22The focus on relationality and mutuality stands in clear contrast with views of humanitarianism that compare aid to gift-giving (Turner 2016; Fassin 2007). The provision of aid in humanitarian contexts often hinges on viewing the recipient of aid as someone who, by their very status as a victim, cannot reciprocate the gift in the form of a counter-gift. This figuration justifies humanitarian intervention on the grounds that victims cannot save themselves. Furthermore, as humanitarian assistance is often provided in situations of mortal danger, the very gift of life is the condition of inequality that underpins and produces both the powerless identity of the victim and that of their morally just saviour. As already discussed in the above sections, this condition of inequality is not only discursive but also entrenched in the daily lived experience of the camps (Hyndman 2000; Agier 2014), through management practices, control devices and enforced differentiated security and mobility regimes.

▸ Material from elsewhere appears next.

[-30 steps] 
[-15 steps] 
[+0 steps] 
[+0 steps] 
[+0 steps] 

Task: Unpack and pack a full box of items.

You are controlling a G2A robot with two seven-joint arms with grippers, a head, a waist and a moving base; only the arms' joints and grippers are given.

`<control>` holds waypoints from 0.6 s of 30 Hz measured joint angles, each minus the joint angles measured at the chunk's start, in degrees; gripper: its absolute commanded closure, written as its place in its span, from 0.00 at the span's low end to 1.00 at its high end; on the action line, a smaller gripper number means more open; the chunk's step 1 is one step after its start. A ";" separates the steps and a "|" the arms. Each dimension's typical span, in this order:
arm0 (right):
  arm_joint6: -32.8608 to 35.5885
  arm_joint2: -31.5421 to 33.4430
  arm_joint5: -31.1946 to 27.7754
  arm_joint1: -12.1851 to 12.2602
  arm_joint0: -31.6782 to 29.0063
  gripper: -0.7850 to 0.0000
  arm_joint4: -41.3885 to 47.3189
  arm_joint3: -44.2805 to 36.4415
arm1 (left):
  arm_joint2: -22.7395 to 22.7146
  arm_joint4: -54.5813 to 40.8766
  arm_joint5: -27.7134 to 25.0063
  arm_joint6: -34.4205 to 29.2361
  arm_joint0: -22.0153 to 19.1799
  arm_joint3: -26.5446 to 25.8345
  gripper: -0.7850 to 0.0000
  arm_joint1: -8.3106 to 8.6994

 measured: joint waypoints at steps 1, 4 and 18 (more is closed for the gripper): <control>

23In the context of informal camps, it is the very exposure of volunteers and migrants to the same dangers and sources of (in)security, without the widely different guarantees that set humanitarian personnel apart in the field, that creates the possibility for mutual exchange and fruitful political engagement. A similar condition of abandonment by the state at large (Squire 2018) fosters a shared experience of liminality, creating the closeness necessary for the basis of an embryonic community. At the same time, it is unclear which dynamics are at play when scholars point out the violence, inequality and injustice that are produced in these spaces. Although most analyses of informal refugee camps (Brown et al. 2017; Feigenbaum et al. 2013) are in agreement about the emancipatory potential of these spaces, the same studies have also revealed how, in certain cases, these realities ultimately reproduce existing relations of power as well as gendered and racialised hierarchies (English 2017; Pascucci 2017). Far from being utopian sites of egalitarian and progressive politics, these spaces can also transform into sites of oppression and discrimination. The ambivalence found in the literature, as well as in activist testimonies, calls for a careful analysis of the political dynamics defining these spaces.
24Are informal camps, squats and locii of volunteer humanitarianism really spaces for participatory politics and egalitarian relations between migrants and volunteers/activists? If so, how do activists as well as migrants construct their own identities vis-à-vis one another, bridging the gaps created by difference and inequality? What is the role of solidarity in this process, as both an interpretive lens and a practice? Finally, what power dynamics or inequalities are re-inscribed in these spaces, fraught with intersectional dimensions of difference? In order to shed some light on the contested and sometimes contradictory accounts put forward by scholars and activists alike (Pascucci 2017; English 2017; Sandri 2018; Squire 2018; Rygiel 2011), I propose to carry out an empirical analysis of such spaces in the border town of Ventimiglia, Italy. There, forms of encampment and solidarity activism first appeared in 2015, and have since then attempted to resist the policy of exclusion, abandonment and securitization put forward by the Italian and French authorities.